Wear debris can lead to osteolysis and aseptic loosening after total knee arthroplasty^1,2. Efforts to reduce wear of total knee replacements have focused primarily on improving implant design and the quality of ultra-high molecular weight polyethylene. Although these efforts have addressed issues related to fatigue wear of the ultra-high molecular weight polyethylene component, concerns remain about adhesive and abrasive wear caused by the hard counterface of the femoral component.

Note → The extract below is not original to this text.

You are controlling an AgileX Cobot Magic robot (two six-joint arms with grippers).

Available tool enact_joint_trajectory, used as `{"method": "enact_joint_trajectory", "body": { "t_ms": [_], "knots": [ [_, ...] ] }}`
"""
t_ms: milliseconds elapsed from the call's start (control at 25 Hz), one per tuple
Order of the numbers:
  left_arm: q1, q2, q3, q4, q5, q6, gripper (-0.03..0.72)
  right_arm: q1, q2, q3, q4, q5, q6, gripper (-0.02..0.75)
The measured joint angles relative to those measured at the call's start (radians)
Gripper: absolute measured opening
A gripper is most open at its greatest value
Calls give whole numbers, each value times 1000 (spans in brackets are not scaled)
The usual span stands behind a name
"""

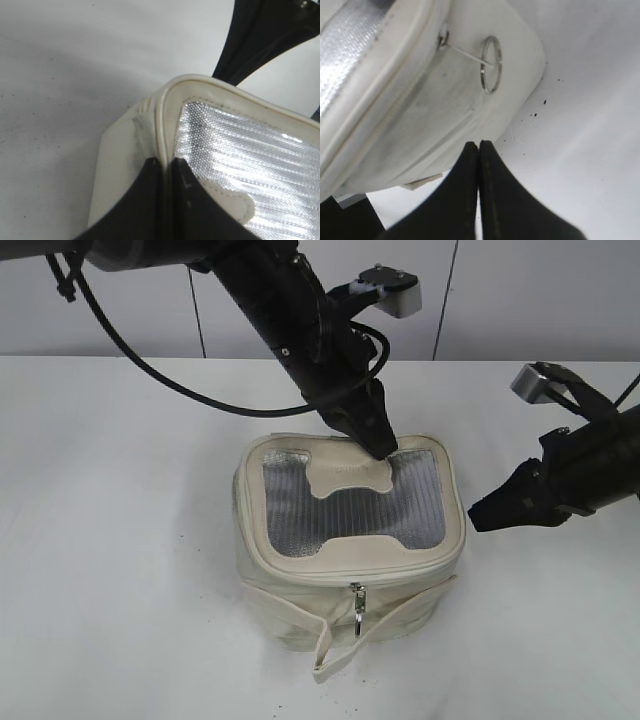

Previous studies have shown that roughening of the condyles occurs clinically and that many observed scratches have a shape and orientation that can increase polyethylene wear (Figs. 1, 2, and 3)^3-8. Not only does volumetric wear of polyethylene increase with increasing counterface roughness, it also has been found that increasingly sharp peaks associated with counterface scratches increase the tendency for the production of submicrometer-sized debris that may be related to osteolysis⁹. These findings suggest that a hard counterface that resists roughening and provides low friction with ultra-high molecular weight polyethylene should reduce abrasive and adhesive wear and thereby prolong the survival of total knee replacements.

A metallic cobalt-chromium alloy (Co—28%Cr—6%Mo) is the standard material for femoral components. An alternative material, oxidized zirconium, was developed to improve, in comparison with cobalt-chromium alloy, resistance to roughening, frictional behavior, and biocompatibility¹⁰. In the present study, we compared the wear performances of these two hard counterfaces in a knee simulator.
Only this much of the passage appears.